Almost every program must have:

  1. Obviously it is needed a CUDA GPU and CUDA software installed.

  2. Use a CUDA extension on your file .cu and compile with C++ CUDA compiler nvcc .

  3. Including basic CUDA libraries such as cuda.h, cuda_runtime.h and device_launch_parameters.h.

  4. cudaSetDevice is a must have for a CUDA program to run.

  5. Correctly allocate data in GPU (cudaMalloc) before any computation is made. Also copy and set memory from CPU to GPU and viceversa when needed using cudaMemcpy and cudaMemcpy. If this is done incorrectly memory errors may or not raise. You can also execute your code with the CUDA memory checker to get more information about bad memory errors. In our case executing in command line: cuda-memcheck ./ .

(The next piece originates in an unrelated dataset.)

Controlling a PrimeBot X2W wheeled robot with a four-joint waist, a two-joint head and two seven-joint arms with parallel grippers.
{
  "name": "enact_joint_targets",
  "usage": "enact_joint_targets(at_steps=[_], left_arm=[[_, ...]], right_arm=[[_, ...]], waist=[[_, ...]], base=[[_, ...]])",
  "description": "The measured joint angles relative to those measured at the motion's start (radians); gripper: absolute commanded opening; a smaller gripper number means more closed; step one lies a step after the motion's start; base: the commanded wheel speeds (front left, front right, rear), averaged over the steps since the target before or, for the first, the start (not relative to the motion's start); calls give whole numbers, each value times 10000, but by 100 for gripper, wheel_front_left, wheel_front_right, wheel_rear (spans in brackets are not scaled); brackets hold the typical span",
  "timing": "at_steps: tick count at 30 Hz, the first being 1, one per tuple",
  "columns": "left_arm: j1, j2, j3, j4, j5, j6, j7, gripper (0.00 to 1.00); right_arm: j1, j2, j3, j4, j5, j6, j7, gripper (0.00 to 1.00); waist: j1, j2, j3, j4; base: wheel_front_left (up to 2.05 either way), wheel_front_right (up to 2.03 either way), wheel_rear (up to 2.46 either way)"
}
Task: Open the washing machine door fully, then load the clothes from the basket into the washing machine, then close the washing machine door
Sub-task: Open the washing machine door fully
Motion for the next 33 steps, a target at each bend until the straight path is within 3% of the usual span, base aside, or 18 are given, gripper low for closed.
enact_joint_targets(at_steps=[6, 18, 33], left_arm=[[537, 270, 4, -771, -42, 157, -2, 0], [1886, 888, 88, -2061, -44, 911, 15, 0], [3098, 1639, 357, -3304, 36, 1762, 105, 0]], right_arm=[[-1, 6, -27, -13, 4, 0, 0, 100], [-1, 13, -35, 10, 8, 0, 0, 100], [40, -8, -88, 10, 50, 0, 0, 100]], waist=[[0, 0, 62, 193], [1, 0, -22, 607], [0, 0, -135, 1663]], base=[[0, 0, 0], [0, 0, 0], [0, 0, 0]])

  6. It is also important to deallocate data when the program finishes using cudaFree.

  7. CUDA kernel calls are made with the spetial semantics: cudaFunction<<<NBlocks, NThreads>>>(args);

Some tips:

  • You can add flags to the CUDA compiler to add libraries and features such as -lmpi (compiles with MPI) and -lcusparse (compiles with the cuSPARSE libraries).

  • CUDA has some useful libraries that can be added to ease our work. Checking the CUDA libraries is always a good option.

  • Try to avoid global data in GPU kernels, in case it is not posible use functions such as atomicAdd. Shared data is the fastest way to access data in CUDA but not always the best option.

  • Operations in different threads should be completely independent.

  • for loops with indepent calculations are easy to parallelize. Each thread might do the calculation for one index.

  • Avoid copying data from GPU to CPU and viceversa as it slows the program.

  • Track timings of the program to find extra/bad calls or computations.

  • Move to GPU function by function and compare with the original CPU program results (obvious).